Prompt
From the entries below, gather each line containing the word "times".

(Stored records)
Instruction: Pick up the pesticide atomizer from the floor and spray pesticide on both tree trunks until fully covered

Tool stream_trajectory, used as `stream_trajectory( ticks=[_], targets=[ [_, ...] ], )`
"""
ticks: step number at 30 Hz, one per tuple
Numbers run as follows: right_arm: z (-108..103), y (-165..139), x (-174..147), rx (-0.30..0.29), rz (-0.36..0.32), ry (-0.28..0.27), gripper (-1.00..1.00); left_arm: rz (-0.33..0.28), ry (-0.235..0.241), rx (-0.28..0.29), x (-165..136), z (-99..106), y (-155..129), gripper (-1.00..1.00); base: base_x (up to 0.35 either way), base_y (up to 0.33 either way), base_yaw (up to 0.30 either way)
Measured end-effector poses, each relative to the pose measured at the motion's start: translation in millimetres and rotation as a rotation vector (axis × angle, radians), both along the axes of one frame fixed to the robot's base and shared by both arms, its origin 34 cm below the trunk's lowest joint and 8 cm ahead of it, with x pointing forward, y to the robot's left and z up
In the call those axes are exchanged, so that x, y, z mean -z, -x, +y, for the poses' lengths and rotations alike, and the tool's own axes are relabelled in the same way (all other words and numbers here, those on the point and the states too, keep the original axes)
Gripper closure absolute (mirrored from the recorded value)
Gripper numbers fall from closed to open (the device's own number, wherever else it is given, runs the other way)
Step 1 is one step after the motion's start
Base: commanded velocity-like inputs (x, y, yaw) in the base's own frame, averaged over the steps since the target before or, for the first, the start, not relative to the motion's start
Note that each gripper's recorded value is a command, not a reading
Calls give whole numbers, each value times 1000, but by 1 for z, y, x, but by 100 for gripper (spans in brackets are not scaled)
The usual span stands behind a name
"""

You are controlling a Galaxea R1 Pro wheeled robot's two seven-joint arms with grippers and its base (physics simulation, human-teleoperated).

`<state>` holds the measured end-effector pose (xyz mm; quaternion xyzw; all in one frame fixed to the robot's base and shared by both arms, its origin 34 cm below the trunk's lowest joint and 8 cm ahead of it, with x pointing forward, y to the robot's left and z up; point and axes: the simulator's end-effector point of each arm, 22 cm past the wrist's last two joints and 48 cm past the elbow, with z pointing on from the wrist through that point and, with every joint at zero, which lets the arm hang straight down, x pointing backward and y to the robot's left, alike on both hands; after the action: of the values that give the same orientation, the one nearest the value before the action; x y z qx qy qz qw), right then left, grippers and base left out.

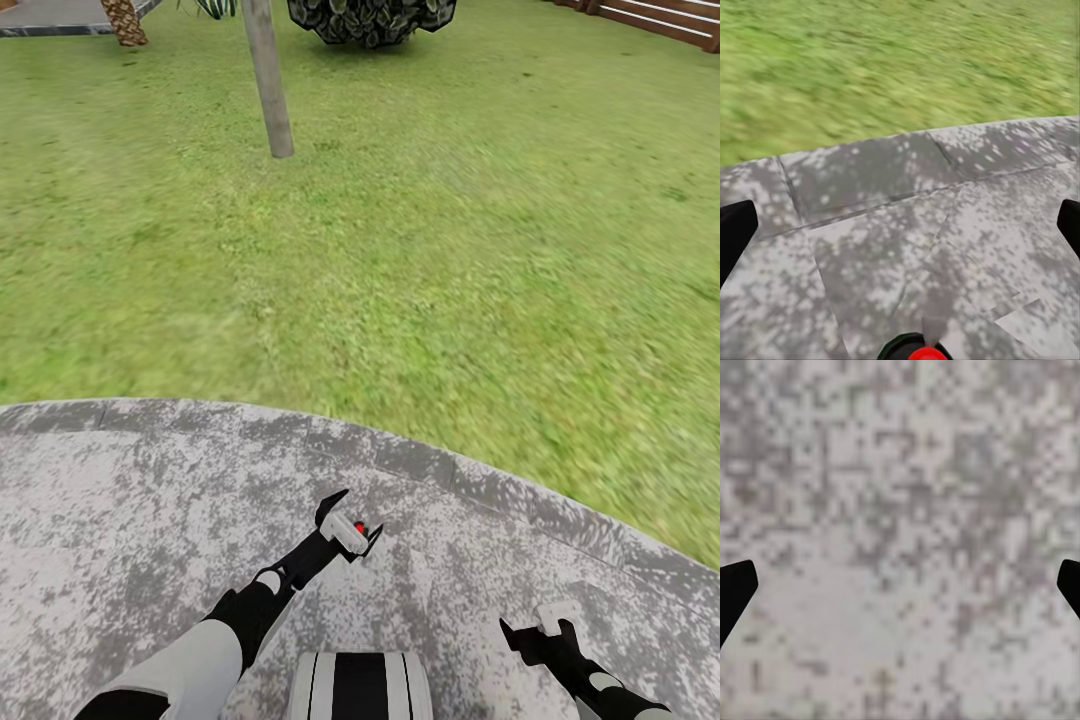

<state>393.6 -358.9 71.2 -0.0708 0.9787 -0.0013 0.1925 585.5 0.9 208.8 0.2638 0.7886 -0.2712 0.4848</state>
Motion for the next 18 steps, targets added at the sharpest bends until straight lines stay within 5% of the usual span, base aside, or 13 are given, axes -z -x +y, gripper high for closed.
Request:
stream_trajectory(
  ticks=[18],
  targets=[
    [0,12,8,0,28,0,-100,24,3,-2,13,0,8,-100,0,0,0]
  ],
)
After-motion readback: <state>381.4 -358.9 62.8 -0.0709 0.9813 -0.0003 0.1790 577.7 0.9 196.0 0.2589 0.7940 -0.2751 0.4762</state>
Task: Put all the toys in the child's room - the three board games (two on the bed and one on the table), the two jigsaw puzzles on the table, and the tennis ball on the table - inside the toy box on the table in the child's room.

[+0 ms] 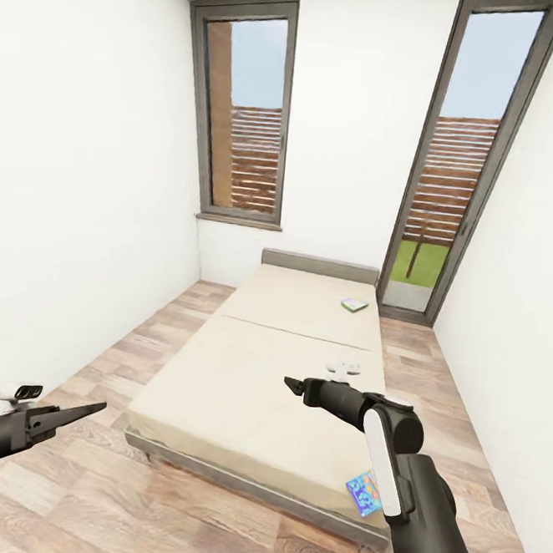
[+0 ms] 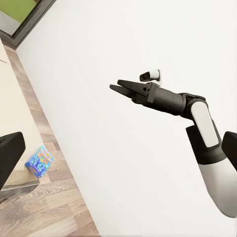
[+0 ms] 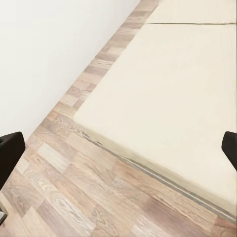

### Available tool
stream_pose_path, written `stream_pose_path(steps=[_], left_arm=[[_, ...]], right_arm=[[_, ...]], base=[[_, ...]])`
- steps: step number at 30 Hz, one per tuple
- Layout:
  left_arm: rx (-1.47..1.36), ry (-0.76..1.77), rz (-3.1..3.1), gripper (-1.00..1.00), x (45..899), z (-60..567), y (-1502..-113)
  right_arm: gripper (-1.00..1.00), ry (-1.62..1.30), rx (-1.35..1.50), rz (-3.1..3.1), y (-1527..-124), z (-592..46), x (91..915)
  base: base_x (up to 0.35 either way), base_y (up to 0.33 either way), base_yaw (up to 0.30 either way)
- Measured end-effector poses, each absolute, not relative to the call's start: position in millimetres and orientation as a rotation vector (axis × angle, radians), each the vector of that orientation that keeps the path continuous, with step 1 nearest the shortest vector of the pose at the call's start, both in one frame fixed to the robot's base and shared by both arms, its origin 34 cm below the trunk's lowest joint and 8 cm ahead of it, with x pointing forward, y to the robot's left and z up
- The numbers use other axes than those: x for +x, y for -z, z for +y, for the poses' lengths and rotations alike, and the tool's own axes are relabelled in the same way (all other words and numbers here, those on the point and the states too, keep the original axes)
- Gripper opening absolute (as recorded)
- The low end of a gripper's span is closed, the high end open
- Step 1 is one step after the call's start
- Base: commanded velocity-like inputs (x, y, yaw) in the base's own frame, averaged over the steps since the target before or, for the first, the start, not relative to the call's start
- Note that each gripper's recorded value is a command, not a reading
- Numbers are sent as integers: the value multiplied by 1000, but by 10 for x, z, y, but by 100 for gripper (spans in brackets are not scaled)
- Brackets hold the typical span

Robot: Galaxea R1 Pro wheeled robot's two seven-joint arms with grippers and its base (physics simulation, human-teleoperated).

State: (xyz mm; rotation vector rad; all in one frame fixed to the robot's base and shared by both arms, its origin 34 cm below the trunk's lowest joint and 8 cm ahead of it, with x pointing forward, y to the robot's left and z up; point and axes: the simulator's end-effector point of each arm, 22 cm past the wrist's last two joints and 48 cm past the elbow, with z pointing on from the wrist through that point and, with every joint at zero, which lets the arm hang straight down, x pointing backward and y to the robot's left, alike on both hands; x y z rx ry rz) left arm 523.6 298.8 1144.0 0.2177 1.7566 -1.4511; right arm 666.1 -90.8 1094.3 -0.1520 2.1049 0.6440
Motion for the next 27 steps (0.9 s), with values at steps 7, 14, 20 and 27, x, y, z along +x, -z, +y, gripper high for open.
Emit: stream_pose_path(steps=[7,14,20,27], left_arm=[[217,1451,1758,100,5238,2987,-11435],[217,1452,1758,100,5239,2987,-11433],[216,1451,1759,100,5240,2988,-11431],[217,1451,1758,100,5240,2988,-11432]], right_arm=[[100,-644,-151,2106,-10936,-907,6662],[100,-645,-151,2107,-10933,-907,6663],[100,-645,-151,2106,-10934,-906,6664],[100,-645,-151,2106,-10934,-906,6665]], base=[[123,211,-270],[80,191,-272],[15,224,-274],[2,135,-274]])
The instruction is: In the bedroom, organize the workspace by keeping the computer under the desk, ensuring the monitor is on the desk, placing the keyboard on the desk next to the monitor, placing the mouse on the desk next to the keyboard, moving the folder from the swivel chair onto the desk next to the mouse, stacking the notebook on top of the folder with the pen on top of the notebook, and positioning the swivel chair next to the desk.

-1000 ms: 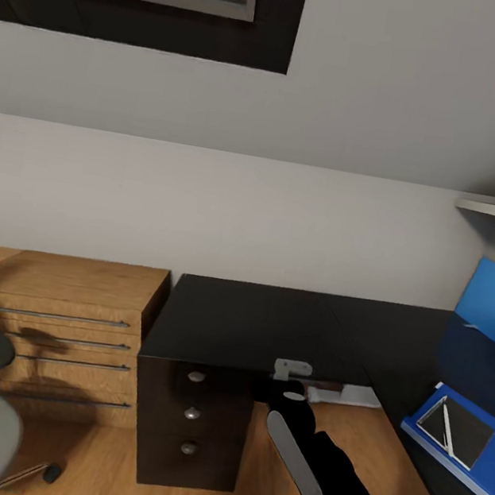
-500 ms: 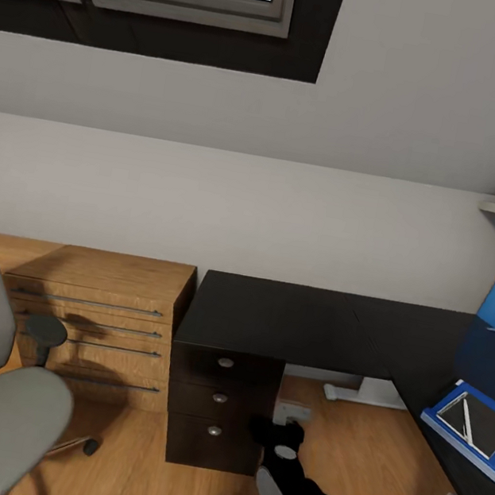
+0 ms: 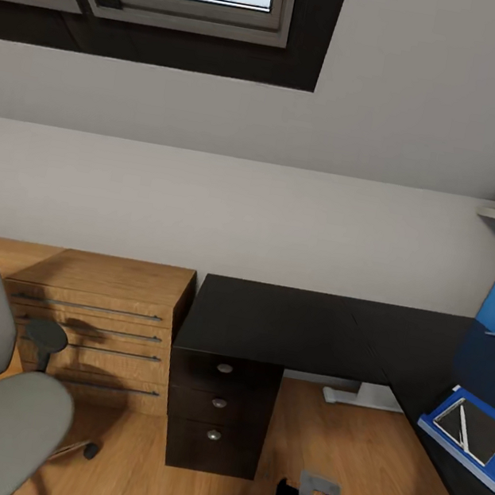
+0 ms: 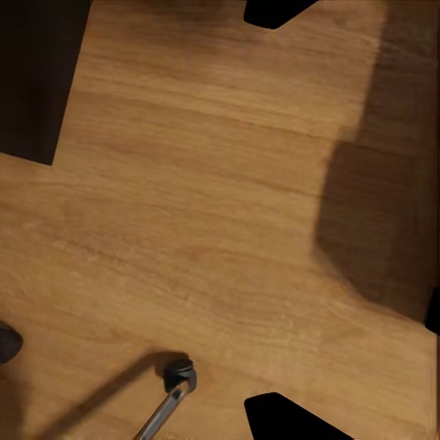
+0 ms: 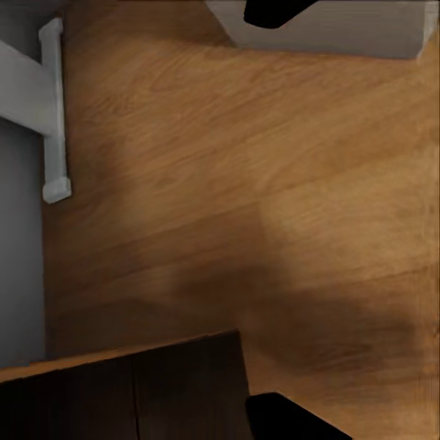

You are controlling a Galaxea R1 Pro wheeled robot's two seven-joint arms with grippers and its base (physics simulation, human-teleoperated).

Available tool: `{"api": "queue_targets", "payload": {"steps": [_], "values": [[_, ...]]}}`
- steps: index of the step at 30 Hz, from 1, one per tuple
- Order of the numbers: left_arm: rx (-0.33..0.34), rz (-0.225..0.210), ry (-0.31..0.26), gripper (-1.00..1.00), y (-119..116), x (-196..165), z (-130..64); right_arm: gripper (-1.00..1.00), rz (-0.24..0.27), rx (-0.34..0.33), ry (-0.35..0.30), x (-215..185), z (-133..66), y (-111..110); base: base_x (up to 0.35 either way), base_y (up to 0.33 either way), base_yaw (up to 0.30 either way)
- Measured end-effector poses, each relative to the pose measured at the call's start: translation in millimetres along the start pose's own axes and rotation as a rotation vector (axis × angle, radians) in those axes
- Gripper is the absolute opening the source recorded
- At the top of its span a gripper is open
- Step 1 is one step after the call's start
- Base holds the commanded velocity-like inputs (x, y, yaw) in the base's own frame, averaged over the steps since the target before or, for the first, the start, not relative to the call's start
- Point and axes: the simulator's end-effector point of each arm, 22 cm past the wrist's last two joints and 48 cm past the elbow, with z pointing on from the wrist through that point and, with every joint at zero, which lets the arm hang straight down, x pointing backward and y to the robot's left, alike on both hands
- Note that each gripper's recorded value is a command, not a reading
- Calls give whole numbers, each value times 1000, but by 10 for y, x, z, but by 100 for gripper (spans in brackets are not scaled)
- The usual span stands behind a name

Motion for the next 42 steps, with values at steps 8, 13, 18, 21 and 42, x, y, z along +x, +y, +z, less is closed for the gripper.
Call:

Response to this exercise
Calls give whole numbers, each value times 1000, but by 1 for z, y, x, but by 100 for gripper (spans in brackets are not scaled)
- Calls give whole numbers, each value times 1000, but by 10 for y, x, z, but by 100 for gripper (spans in brackets are not scaled)

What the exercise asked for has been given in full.